The operation certainly has an optimistic, let-a-thousand-flowers-bloom view of the gaming community, but it's at least going in with some experience under its belt. We've mentioned Yves Behar, whose design chops guide both the hardware and the software, but Ouya is also taking on Xbox co-creator Ed Fries as an advisor. Investors include the founders of Digg (Jay Adelson), Flixster (Joe Greenstein) and Jawbone (Hosain Rahman), while game developers like Minecraft maker Markus”Notch” Persson, former Interplay head (and now inXile founder) Brian Fargo, Prince of Persia creator Jordan Mechner and a slew of well-known indie mobile game developers have thrown their weight behind the concept.
We had the chance to chat with Behar about the console before the big reveal, and we get the distinct impression that the Ouya is as much a sincere personal focus as an attempt to give that professional polish to what could have been a very frugal box. While he can see some tangential connections to Nintendo's GameCube in aiming for the”playfulness” of a very simple design, the real goal with Ouya is something that's very”openable” and embodies the philosophy towards the OS sitting inside. Behar also admits getting annoyed at the cheap-feeling, overly light gamepads of current consoles — the Ouya controller is meant to behave”like a high-end knife,” he says, with weight and responsiveness.
The software? It's”humble,” according to the designer, and lets the games take the center stage. Android doesn't have a great reputation in gaming, but that's not Behar's experience to date. It's”relatively liberating” for him with an open structure that makes it easier to implement top-level decisions regarding the interface.
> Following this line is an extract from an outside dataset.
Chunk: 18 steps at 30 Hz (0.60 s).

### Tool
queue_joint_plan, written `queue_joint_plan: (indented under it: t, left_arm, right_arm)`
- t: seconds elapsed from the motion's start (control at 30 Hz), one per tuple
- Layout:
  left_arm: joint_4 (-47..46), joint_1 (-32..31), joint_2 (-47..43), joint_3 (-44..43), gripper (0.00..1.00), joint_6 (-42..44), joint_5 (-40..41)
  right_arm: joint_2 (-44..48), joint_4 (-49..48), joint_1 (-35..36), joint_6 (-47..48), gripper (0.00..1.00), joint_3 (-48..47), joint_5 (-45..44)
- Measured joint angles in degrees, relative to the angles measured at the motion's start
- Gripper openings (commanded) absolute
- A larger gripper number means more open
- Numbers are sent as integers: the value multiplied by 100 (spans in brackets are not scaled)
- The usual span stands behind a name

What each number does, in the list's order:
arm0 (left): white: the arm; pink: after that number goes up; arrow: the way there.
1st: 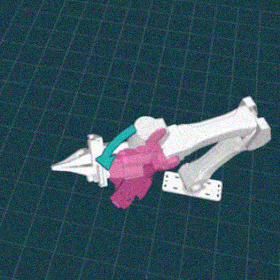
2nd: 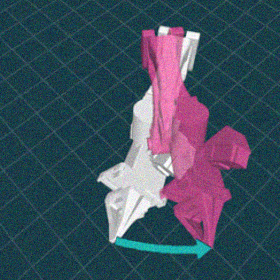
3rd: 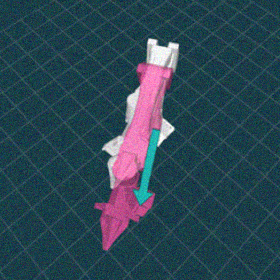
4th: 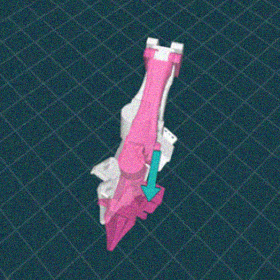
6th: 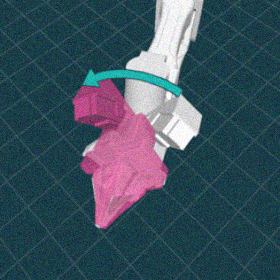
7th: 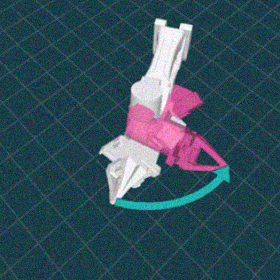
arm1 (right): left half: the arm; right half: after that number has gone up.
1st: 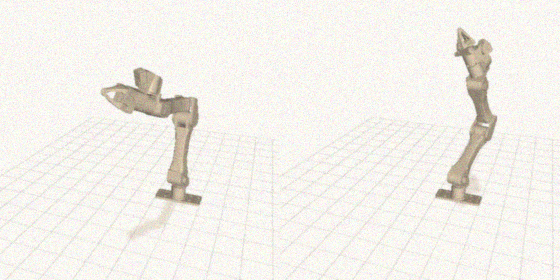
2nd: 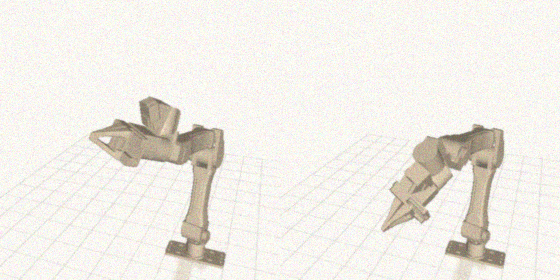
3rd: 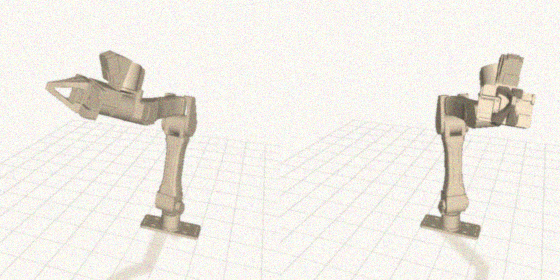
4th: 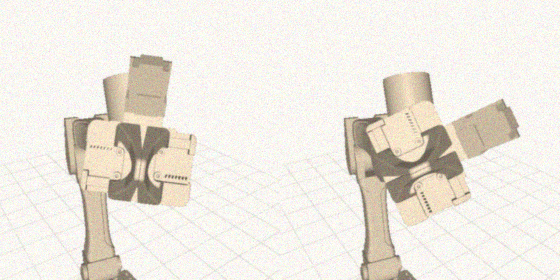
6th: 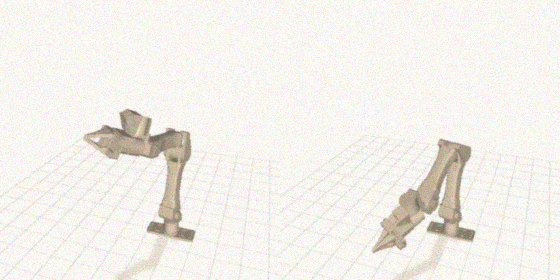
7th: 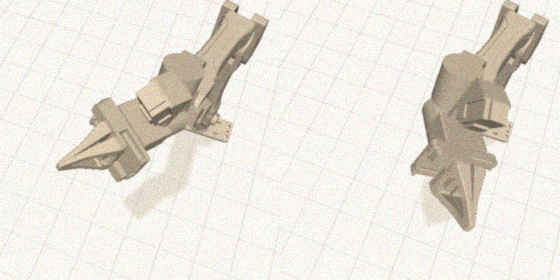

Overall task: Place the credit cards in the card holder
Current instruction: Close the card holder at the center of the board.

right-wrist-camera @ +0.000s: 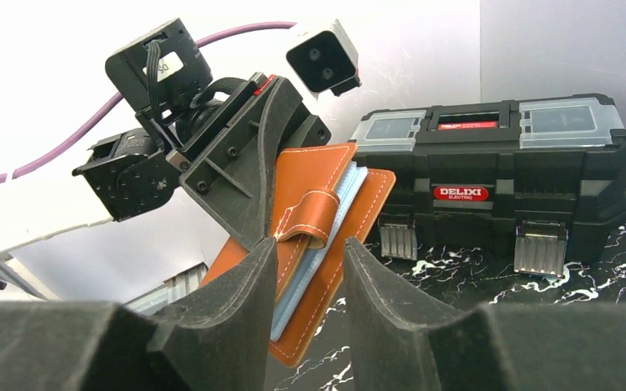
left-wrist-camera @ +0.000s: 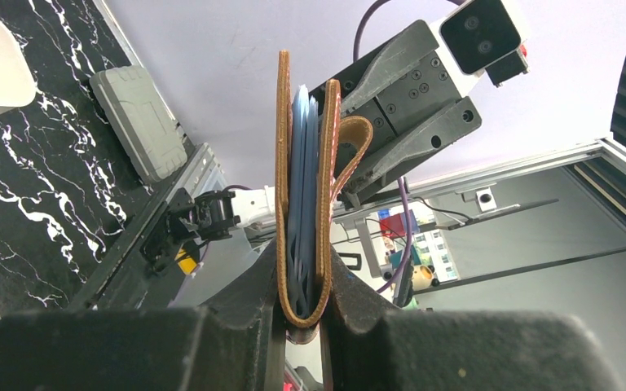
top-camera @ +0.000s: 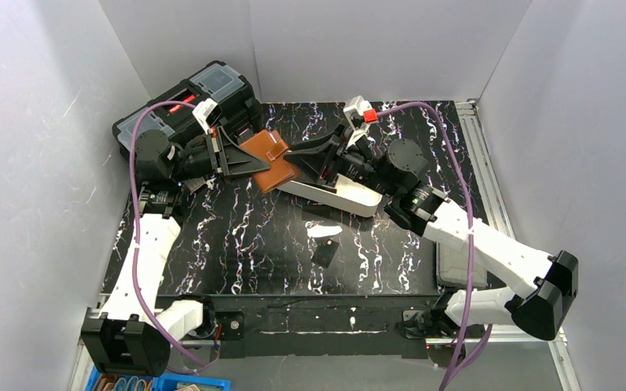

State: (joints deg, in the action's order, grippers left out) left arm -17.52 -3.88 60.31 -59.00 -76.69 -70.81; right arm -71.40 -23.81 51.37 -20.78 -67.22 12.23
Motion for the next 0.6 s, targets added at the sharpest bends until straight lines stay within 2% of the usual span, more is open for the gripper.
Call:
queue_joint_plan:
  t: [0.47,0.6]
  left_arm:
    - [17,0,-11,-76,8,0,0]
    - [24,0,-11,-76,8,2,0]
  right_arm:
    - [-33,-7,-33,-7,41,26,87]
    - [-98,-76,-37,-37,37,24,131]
He can't vouch for the games themselves, which aren't in his wheelhouse.
The controller is meant to behave”like a high-end knife,” with weight and responsiveness
Compared to the Jambox, the Ouya hasn't necessarily been any harder to develop, Behar argues. Even though he obviously didn't have to design an on-screen interface for Jawbone's Bluetooth speaker, the industry veteran sees certain”unique constraints” that were in the Jambox that aren't in the Ouya console, and vice versa. Imagine the finnicky design issues that inherently define a speaker like the Jambox, such as getting a chassis that carries the sound properly, where the Ouya is almost literally hands-off outside of the controller. Behar would”for sure” tackle the Ouya, or something like it, again. Game consoles are part of a space that”hasn't been disrupted in a long time,” he informs us.
The company's main challenge, apart from convincing gamers to drop (or more likely complement) their Playstations, Wiis and Xboxes, will be getting the console to the finish line. Uhrman and crew have skipped venture capital so far and are relying on private investments as well as a $950,000 Kickstarter project to get Ouya funded. Meeting that Kickstarter goal is vital to completing the system: if they don't reach the former, they quite possibly won't achieve the latter. But if Ouya gets the all-clear from early adopters and investors, there's a chance that the TV video game industry might see its first viable fourth platform in years, at an impulse-purchase $99 price and without the usual red tape that keeps indie game developers from finding their audience. That combination may well amount to an idea worth exploring.